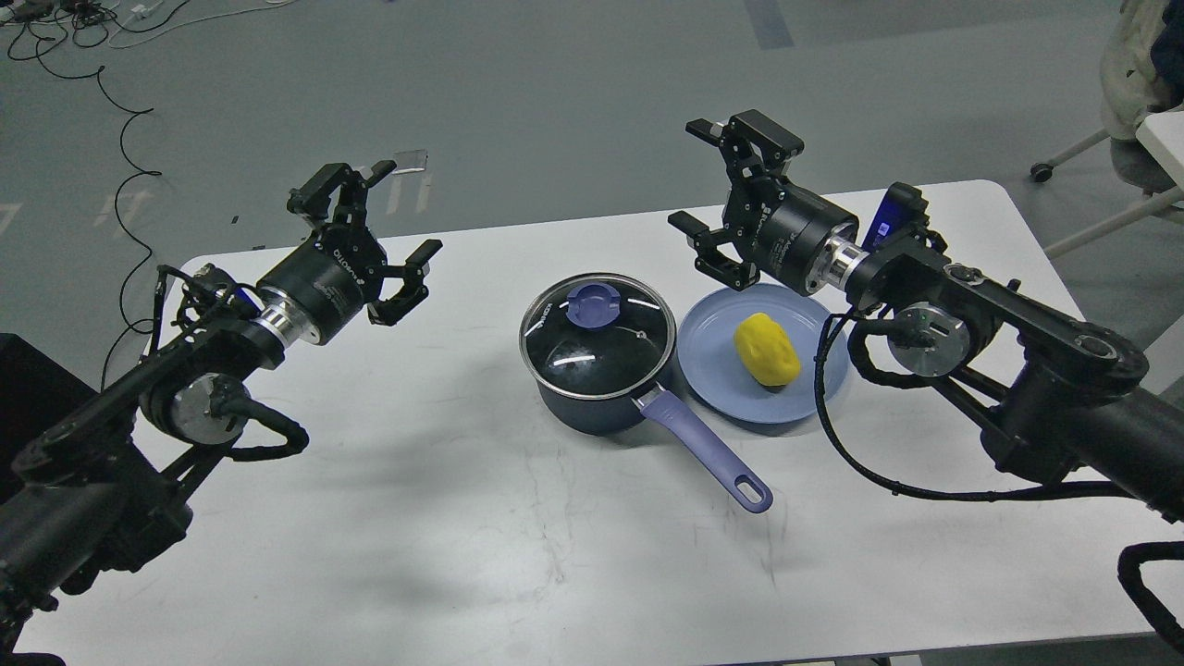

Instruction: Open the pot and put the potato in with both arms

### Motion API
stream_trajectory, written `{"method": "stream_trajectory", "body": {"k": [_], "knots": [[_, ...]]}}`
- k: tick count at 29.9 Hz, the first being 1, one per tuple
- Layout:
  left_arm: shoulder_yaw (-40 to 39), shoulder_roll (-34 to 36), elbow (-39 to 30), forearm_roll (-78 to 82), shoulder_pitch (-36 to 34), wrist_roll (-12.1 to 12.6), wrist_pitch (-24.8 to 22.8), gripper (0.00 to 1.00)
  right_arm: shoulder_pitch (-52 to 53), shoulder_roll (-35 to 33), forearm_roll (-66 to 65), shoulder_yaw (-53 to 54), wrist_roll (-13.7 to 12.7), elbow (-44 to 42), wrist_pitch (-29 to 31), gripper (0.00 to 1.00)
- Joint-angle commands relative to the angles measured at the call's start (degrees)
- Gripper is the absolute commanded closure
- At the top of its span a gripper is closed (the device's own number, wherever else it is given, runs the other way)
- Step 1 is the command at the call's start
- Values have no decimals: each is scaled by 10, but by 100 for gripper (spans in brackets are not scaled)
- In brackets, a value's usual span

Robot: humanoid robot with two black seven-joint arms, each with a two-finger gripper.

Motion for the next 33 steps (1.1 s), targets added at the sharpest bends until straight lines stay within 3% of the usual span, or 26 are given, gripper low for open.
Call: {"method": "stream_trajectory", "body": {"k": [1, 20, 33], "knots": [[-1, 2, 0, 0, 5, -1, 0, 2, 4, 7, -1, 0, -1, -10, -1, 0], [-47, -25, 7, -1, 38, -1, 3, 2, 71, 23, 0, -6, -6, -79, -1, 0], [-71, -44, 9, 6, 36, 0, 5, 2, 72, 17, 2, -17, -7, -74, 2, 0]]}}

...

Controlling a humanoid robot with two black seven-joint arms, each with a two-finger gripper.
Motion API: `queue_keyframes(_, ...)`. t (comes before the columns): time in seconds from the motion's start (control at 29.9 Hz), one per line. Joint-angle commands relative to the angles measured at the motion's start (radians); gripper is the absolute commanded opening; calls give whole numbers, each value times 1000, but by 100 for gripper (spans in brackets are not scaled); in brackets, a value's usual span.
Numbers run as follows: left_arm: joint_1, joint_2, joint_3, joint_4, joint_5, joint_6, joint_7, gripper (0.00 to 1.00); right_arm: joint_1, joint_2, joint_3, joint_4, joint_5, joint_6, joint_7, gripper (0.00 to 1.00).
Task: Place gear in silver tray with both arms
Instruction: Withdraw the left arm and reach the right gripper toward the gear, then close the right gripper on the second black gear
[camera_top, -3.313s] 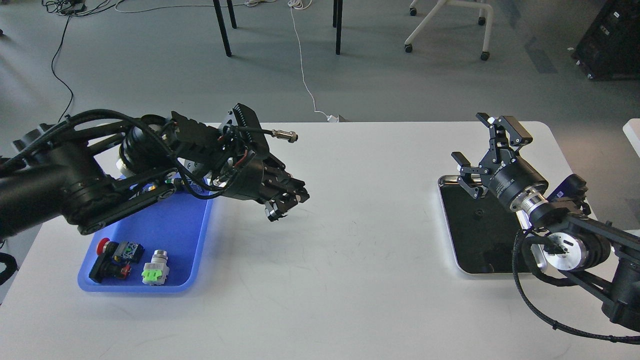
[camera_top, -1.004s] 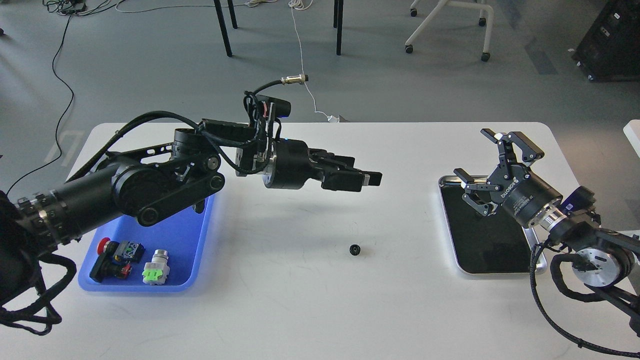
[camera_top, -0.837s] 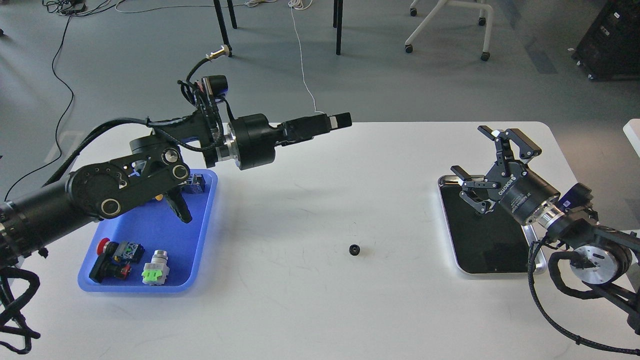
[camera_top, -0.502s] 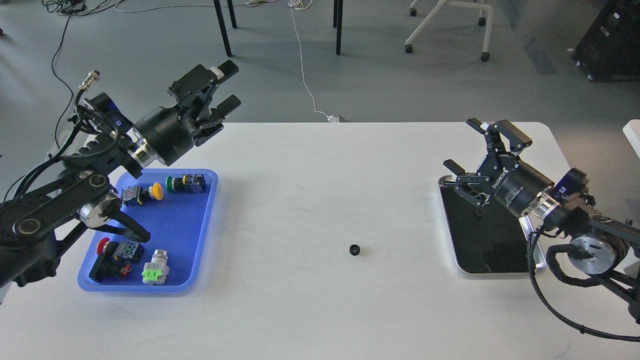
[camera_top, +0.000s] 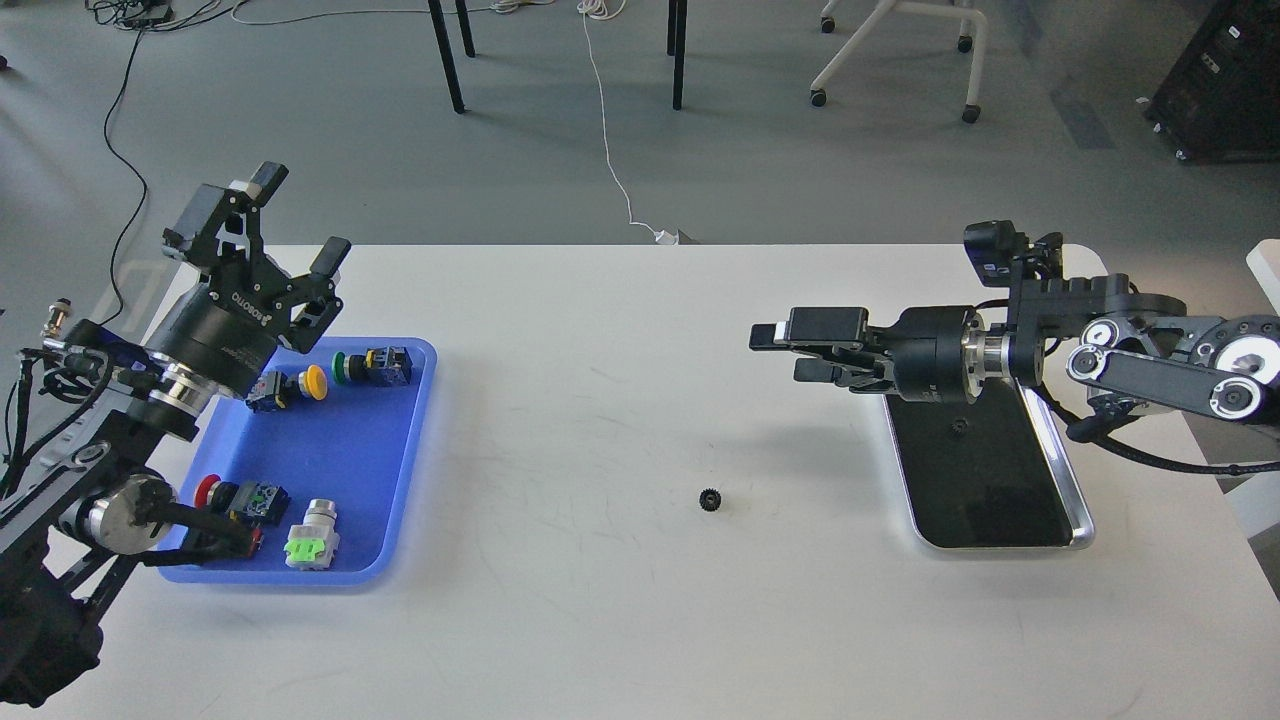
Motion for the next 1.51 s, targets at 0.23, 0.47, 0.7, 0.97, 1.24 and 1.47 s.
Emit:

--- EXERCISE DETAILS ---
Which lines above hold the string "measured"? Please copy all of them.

--- RESPONSE BOX ---
- Joint-angle commands relative to the angles measured at the call's start (degrees)
Motion API: `queue_keyframes(_, ...)`. t (comes before the columns): time in seconds from the motion's start (control at 29.9 Hz), one per line. Joint-angle commands relative to the angles measured at the motion's start (radians); gripper is the absolute commanded opening; calls give whole numbers, each value times 1000, but by 100 for gripper (spans in brackets are not scaled); in brackets, a value's usual span.

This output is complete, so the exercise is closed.